The Castore kit debacle is a really strange one. As ugly as the kits look, this isn’t a sudden issue. Anyone who watched Villa in preseason will have noticed the sweat-drenched home kits, so why not address the issue then?
This week everything has intensified with the televised Women’s game against Manchester United to open the WSL season.
Despite concerns, Villa played in the home kit and would’ve got something from Manchester United if not for some familiar decisions when facing the Red Devils. It was like being back in the 90’s, as Villa were denied a clear penalty and had a player sent off in dubious circumstances.
The whole Castore affair is just another off-pitch issue threatening to make its way onto the pitch. While this one isn’t Villa’s fault, the Everton attendance very much is.
Usually, the first home cup game of the season is included for season ticket holders to avoid the very situation that happened against Everton.

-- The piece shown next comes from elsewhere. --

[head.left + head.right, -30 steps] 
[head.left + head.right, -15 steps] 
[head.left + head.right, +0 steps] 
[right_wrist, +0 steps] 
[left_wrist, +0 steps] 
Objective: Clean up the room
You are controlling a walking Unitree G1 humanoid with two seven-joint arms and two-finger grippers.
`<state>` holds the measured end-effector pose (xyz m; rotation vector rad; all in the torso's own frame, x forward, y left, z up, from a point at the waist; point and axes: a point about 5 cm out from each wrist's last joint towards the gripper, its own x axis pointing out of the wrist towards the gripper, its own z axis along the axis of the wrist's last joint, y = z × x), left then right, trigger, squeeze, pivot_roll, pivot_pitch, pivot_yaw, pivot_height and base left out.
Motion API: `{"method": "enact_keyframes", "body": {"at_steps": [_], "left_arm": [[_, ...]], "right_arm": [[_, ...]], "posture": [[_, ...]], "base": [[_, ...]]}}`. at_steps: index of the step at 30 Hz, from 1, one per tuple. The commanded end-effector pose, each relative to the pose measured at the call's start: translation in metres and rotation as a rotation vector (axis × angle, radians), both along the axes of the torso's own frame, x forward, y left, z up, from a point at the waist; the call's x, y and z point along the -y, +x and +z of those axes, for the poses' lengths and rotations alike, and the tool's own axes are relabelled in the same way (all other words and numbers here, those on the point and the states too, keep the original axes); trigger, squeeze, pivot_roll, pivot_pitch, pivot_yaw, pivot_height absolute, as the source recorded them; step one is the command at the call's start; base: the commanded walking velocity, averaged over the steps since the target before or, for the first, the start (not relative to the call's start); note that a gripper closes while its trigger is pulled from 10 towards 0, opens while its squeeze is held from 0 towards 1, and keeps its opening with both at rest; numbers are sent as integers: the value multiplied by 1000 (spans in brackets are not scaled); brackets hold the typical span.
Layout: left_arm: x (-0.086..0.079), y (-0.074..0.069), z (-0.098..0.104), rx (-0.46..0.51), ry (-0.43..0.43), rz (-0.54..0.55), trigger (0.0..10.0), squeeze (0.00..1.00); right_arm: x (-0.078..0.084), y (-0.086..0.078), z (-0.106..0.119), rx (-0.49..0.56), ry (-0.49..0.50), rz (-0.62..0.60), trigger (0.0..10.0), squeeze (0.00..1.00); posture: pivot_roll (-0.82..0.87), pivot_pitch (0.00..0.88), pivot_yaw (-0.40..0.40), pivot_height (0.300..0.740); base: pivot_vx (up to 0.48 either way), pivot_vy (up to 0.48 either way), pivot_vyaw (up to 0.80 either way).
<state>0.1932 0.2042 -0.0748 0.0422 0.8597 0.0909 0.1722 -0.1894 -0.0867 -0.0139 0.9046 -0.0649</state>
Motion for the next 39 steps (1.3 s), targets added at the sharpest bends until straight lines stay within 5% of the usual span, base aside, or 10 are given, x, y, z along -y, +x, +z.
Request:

With rising prices, more midweek games and a cost of living crisis, and against a team that was there a few weeks ago
made the trek to Villa Park for a League Cup third-round game an unnecessary expense for many.
The attendance figure of 23,851 – which included Everton taking the majority of the North Stand – was pathetic but completely justified.
With Everton fans looking out over a half-empty stadium, they made the noise and their team put in an adequate performance.
Villa players, by contrast, just looked like a team playing at a quarter pace, even more so when the next performance, featuring many of the same players, was the electric demolition of Brighton.
As a fan who fondly remembers the League Cup triumphs under Ron Atkinson and Brian Little, an exit at the first hurdle, when the draw was wide open is just another ugly reminder that domestic Cup football isn’t a priority for Aston Villa, so price it accordingly.
The outstanding win against Brighton too, was slightly marred by massive blocks of empty seats in the stands that had been held back for patrons of ‘The Lower Grounds’ and it is a shame the match wasn’t a sellout. But the Villa Commercial team will once again have been happy to see the spotlight on the pitch rather than off it, as Emery’s team took the headlines.